Phil: I think uniquely, it just gives people permission, permission to exist without the dominant constraints of heteronormatively-imposed monogamy, which a lot of people find suffocating. I mean, this is not new, humans have been constructing many ways of existing in relationship(s) over the centuries. But, like masculinity, monogamy can be a box with very rigid walls where everyone loses. And I think, just getting clients to break down these walls, and then make choices for themselves, is super helpful. And we may choose, at different moments in our life, relationship constructions that nourish us at that time, ie potentially have a more fluid perspective on the relationships we want and need.
As therapists, what are specific challenges you might face when helping polyamorous people?
Rosanna: I would say that, no matter how we want to live our intimate relationships, we share a common human experience. From an attachment theory point of view (which underlies the EFT method), we are wired to connect to other humans, to depend on each other and to seek closeness. Topics like jealousy, fear of abandonment or need for freedom are universal and we all need to find ways to deal with them in a non-violent and loving way.
Phil: I think the challenge is in having the conversations in the room, finding the right language. Earlier in my career, I came across more and more clients who wanted to have more nuanced conversations around sex and relationship, and at this point, I realised that i needed upskill myself. Normally, we might have only the dynamic of the other/the partner in the room (sometimes).

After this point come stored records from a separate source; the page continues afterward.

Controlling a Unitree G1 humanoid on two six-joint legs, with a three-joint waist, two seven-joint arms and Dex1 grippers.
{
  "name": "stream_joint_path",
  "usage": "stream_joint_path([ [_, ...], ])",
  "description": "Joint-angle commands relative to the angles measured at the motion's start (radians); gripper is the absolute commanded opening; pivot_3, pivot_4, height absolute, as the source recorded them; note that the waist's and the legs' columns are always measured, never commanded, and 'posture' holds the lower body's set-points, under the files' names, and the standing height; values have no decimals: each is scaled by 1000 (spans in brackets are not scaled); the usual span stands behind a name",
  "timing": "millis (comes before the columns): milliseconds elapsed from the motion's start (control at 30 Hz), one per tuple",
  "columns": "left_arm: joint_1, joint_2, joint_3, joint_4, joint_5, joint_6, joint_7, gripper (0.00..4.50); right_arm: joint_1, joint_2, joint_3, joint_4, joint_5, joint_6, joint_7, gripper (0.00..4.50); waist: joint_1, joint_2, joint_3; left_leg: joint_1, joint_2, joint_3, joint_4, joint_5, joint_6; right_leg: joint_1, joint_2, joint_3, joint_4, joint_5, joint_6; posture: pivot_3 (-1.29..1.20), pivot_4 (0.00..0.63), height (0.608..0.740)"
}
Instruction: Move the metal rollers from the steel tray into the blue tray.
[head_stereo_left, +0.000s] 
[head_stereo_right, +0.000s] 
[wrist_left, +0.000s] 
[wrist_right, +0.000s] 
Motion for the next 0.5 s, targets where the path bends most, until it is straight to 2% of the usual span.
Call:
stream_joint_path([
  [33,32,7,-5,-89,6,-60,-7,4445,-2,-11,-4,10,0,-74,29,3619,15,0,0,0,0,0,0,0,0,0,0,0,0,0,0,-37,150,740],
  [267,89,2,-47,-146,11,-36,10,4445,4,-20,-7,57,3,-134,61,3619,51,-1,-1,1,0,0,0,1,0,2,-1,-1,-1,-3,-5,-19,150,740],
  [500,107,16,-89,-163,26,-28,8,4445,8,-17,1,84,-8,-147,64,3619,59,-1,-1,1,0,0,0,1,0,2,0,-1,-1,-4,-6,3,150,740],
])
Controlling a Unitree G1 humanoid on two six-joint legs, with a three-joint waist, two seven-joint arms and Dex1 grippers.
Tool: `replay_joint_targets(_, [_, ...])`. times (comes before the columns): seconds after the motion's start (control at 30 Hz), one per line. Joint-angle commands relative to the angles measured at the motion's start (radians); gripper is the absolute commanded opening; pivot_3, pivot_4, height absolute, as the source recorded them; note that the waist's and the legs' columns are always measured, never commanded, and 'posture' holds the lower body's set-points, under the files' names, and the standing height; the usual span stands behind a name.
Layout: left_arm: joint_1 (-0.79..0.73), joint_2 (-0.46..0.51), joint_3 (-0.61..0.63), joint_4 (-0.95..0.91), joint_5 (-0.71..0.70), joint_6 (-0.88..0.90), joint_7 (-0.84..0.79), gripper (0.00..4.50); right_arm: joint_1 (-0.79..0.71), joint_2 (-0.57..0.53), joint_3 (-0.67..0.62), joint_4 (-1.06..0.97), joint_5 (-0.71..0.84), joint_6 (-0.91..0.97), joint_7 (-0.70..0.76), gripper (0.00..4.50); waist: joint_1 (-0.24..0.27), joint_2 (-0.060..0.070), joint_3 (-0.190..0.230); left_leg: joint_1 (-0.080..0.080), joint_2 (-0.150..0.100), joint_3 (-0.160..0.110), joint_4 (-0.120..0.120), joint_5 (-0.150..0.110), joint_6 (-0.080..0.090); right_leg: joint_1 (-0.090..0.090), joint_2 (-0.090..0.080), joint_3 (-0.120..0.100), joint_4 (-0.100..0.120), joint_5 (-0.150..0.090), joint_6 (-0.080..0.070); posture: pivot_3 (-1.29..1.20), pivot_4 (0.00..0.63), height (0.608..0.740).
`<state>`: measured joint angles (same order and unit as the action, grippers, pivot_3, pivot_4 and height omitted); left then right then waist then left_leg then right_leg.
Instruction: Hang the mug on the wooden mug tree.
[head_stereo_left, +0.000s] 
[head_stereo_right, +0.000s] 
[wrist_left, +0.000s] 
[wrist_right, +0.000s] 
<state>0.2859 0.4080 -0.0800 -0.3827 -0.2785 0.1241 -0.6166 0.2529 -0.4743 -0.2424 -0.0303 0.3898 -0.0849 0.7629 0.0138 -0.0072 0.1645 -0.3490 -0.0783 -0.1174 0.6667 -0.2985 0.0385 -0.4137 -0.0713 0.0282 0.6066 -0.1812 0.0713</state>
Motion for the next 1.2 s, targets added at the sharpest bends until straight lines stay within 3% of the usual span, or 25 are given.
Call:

But in poly relationships, we may experience multiple dynamics in the room at the same time, and what might that feel like for the client and the therapist, for e.g. And as I said before, working through our unconscious biases around relationship structures we may not necessarily be familiar with, and not replicating stigma and prejudice with our types of questions in the room.
Do you imagine that these Corona crisis times will affect the collective poly mindset? How do you predict that this health crisis will affect how we relate to each other?
Phil: I think it disrupts all mindsets, particularly if you’re white western where your privileges and freedoms are threatened/removed. I think we revert to those relationships that make us feel seen and grounded (the ones we have to / want to worry about), and we’re learning to pay attention on a daily basis really, to ourselves, to the others, and often at a distance. It’s all new. How will these relationships continue to unfold as the virus continues to spread around the globe? And, what will the impact be on our relationships of the coming-back, the reengaging that we hope/imagine, if and when society reconnects in a more recognisable way. And finally, what will happen relationally if the dominant capitalist structures do not get rebuilt? We will begin to understand more how capitalism influences how we relate to one other, can often monetise or block intimacy, for example. All new territory.